From that beginning, the poet memorializes a lineage of ancestors through years of slavery, emancipation, Jim Crowe laws and flight to northern cities. I almost said survived those years, but some of those ancestor’s lives were cut short by mobs. The poet herself is proof that her family survived.
The stories continue, though story seems a poor word for these heroic verses. The poet speaks of her parents and the death of her father. She tells us of her resolve to keep their stories alive. We witness a visit by her deceased mother who speaks in conversation:
Why did you come back?
“To tell you not to worry.”
Why did you come back?
“Because I didn’t want to leave.”
Like the poet’s mother, the reader lucky enough to have a copy of these verses will want to return to this slim volume again and again.

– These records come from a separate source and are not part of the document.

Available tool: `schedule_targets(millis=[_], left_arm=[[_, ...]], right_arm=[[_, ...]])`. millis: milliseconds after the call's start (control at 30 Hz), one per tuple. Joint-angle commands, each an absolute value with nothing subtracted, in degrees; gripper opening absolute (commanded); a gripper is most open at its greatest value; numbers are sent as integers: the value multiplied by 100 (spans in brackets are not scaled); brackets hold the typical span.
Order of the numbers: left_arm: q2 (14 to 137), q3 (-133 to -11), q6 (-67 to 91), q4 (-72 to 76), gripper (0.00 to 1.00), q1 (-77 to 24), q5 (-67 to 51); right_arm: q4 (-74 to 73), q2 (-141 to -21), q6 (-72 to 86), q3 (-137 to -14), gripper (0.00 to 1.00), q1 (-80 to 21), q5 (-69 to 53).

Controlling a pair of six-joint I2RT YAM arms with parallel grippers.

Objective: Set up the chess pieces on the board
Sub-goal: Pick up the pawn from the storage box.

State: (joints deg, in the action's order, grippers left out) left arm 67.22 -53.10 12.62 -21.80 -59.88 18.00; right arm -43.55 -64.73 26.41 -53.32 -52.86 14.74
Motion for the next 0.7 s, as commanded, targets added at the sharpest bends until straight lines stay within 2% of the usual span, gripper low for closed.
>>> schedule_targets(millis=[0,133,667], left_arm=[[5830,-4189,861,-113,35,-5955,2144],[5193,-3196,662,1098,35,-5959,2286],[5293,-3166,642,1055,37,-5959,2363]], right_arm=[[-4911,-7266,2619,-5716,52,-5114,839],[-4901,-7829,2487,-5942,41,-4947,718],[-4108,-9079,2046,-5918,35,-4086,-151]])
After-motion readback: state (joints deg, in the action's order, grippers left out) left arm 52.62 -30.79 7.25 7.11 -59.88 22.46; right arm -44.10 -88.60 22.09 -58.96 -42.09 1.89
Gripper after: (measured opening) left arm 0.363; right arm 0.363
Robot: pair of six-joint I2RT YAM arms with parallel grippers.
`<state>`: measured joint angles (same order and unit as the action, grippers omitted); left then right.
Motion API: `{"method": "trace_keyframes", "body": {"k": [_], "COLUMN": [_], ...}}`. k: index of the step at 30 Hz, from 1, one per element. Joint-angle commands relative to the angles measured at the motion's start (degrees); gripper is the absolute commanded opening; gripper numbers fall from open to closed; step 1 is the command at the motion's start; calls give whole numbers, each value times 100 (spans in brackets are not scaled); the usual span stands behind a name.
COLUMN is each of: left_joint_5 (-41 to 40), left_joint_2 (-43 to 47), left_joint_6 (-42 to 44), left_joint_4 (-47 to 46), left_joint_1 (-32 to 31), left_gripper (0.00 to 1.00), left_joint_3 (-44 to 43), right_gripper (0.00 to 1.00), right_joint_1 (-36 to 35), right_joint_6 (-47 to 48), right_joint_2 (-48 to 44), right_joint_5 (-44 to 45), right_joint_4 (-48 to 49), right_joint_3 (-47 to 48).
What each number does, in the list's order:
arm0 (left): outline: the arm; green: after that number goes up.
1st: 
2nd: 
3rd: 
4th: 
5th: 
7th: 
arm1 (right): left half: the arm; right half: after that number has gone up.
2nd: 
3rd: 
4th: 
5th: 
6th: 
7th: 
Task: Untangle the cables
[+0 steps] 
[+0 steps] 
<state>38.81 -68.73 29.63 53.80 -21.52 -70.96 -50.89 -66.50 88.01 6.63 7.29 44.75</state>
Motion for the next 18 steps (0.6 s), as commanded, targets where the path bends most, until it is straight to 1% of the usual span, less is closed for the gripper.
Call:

Fiery Gizzard, Voices from the Wilderness by Mary Patten Priestly
This unique book blends history and natural history to tell the story of the Fiery Gizzard, now a part of South Cumberland State Park. The Author edits The Plant Press, newsletter of the Sewanee Herbarium, so the emphasis on native plants and botanical rarities is not surprising.
She also reveals the geologic history of “the Giz” and speaks somewhat of the fauna, but her real story is one of people.
From Bartrum and other early explorers, to modern day naturalists, artists, and citizens, Priestly explains why these people found the Fiery Gizzard an important place, and sought to live nearby and, eventually, to preserve it as a park for future generations.
This short book is an easy read but fascinating for anyone interested in conservation or the outdoors.